= Task prompt =
Beginning with the first line of the data below, reproduce every line unchanged, ending with the line that holds "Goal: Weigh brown".

= Given data =
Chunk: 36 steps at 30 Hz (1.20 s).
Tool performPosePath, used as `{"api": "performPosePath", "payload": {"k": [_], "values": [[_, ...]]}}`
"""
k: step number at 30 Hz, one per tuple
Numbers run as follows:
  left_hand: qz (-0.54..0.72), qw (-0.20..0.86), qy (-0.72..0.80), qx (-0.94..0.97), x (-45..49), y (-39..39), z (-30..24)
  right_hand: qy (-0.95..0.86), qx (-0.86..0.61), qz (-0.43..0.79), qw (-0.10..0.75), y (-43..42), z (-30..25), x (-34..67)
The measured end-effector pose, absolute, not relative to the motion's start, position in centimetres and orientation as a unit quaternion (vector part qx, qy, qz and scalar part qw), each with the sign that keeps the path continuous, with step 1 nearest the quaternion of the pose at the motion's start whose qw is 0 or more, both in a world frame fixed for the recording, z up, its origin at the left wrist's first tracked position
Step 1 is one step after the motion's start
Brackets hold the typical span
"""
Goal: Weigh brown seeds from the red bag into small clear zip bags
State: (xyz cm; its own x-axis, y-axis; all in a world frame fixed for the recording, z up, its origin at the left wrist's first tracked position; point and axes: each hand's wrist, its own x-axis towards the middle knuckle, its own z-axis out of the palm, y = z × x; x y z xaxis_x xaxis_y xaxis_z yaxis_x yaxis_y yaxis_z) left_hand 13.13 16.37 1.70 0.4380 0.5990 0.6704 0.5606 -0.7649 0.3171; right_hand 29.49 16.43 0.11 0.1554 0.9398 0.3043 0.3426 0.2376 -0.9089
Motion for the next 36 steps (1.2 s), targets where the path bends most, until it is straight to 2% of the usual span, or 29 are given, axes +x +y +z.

= Exercise solution =
Chunk: 36 steps at 30 Hz (1.20 s).
Tool performPosePath, used as `{"api": "performPosePath", "payload": {"k": [_], "values": [[_, ...]]}}`
"""
k: step number at 30 Hz, one per tuple
Numbers run as follows:
  left_hand: qz (-0.54..0.72), qw (-0.20..0.86), qy (-0.72..0.80), qx (-0.94..0.97), x (-45..49), y (-39..39), z (-30..24)
  right_hand: qy (-0.95..0.86), qx (-0.86..0.61), qz (-0.43..0.79), qw (-0.10..0.75), y (-43..42), z (-30..25), x (-34..67)
The measured end-effector pose, absolute, not relative to the motion's start, position in centimetres and orientation as a unit quaternion (vector part qx, qy, qz and scalar part qw), each with the sign that keeps the path continuous, with step 1 nearest the quaternion of the pose at the motion's start whose qw is 0 or more, both in a world frame fixed for the recording, z up, its origin at the left wrist's first tracked position
Step 1 is one step after the motion's start
Brackets hold the typical span
"""
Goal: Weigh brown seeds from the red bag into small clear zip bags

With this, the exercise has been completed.